Il Natale iniziava con la Messa di mezzanotte. Tutti erano vestiti col Sunday best, l’abito migliore. Le musiche, sia liturgiche sia popolari, allettavano i fedeli, proclamando la tanto attesa venuta del Nostro Salvatore. Alla fine, il sacerdote portava in processione il Bambino Gesù deponendolo nel presepio, che era quindi benedetto. Prima di tornare a casa, i fedeli si inginocchiavano davanti al presepe, in preghiera silenziosa, e prendevano alcuni fili di paglia benedetta per portarli a casa.

Le decorazioni delle case erano allora molto semplici, con rametti di agrifoglio ed edera appesi alle finestre e sopra le cornici dei quadri. Le cartoline di Natale ricevute erano infilate con uno spago e appese ai muri.

L’albero di Natale era decorato da tutta la famiglia, fino alla vigilia di Natale. Ma il centro delle attenzioni era, ovviamente, il presepe, nel quale il giorno di Natale veniva deposto il Bambino Gesù. Le famiglie povere si potevano permettere appena qualche statua: Gesù Bambino, Maria e San Giuseppe. Quelle più agiate avevano presepi più elaborati. Curiosamente, i tre Re Magi erano molto difficili da trovare.

Nel secolo XIX ebbe inizio nelle case aristocratiche un’usanza che poi fu adottata da tutte le classi sociali: i Christmas crackers. Erano rotoli di carta legati alle due estremità da nastri e contenenti piccoli regali: una penna, una matita, dei dolci e via dicendo. I crackers sono facili da confezionare e ognuno li può personalizzare come vuole. Erano messi su ogni piatto a tavola e segnati col nome della persona, che così sapeva anche quale fosse il suo posto. I cracker vanno aperti da due persone tirando ciascuna da un’estremità del pacco. Questo si rompe, producendo un rumore tipico (crack!) che è motivo de grande allegria per tutti.

L’indomani, l’intera giornata di Natale era di solito trascorsa in casa. In quel tempo nemmeno ci si sognava di aprire i negozi. Perfino i tradizionali pub restavano chiusi. Le famiglie erano felici di trascorrere il tempo senza preoccuparsi né del lavoro né dell’orologio, godendosi vicendevolmente la compagnia. Il pranzo variava da famiglia a famiglia. Le portate classiche, comunque, erano rappresentatesempre dal tacchino al forno ripieno, il prosciutto arrosto, la carne speziata, verdure, patate, ecc. Il tutto servito con gravy (sugo di carne). Alla fine appariva il pudding, la cake e anche lo sherry triffle, una sorta di tiramisù ai frutti di bosco. Il tutto rigorosamente innaffiato con la tradizionale birra Guinness per gli adulti e bevande analcoliche per i più giovani.

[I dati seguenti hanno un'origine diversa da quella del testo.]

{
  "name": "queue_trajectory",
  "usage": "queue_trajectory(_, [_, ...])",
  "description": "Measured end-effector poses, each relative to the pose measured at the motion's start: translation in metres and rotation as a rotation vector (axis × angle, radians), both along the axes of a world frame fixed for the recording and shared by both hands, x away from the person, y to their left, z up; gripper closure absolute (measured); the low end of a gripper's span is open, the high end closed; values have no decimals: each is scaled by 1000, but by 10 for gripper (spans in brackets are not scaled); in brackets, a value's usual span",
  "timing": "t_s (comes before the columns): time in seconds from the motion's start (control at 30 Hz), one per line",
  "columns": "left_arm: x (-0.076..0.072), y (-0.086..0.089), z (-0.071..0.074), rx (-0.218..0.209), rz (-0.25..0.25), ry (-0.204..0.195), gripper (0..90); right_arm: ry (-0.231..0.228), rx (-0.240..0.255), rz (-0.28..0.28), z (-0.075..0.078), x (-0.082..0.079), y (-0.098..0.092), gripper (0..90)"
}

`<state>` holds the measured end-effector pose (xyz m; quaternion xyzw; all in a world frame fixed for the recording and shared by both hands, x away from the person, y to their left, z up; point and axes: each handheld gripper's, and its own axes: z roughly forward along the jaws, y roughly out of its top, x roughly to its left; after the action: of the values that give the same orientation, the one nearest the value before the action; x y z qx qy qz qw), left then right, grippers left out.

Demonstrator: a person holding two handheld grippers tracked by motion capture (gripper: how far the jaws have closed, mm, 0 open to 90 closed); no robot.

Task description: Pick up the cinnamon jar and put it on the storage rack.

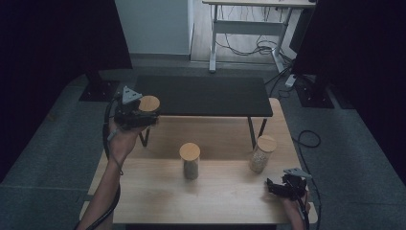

Il pomeriggio era normalmente dedicato a visitare parenti e amici, assaggiando le delizie preparate in quella casa.

Il 26 dicembre, festa di Santo Stefano, i ragazzi si vestivano con vecchi vestiti e si coprivano il capo con paglia per mascherarsi. Andavano poi in gruppi di casa in casa e, cantando, suonando musica, ballando raccoglievano qualche spicciolo (foto sotto). La canzone più comune era “The wren, the wren, king of all birds”.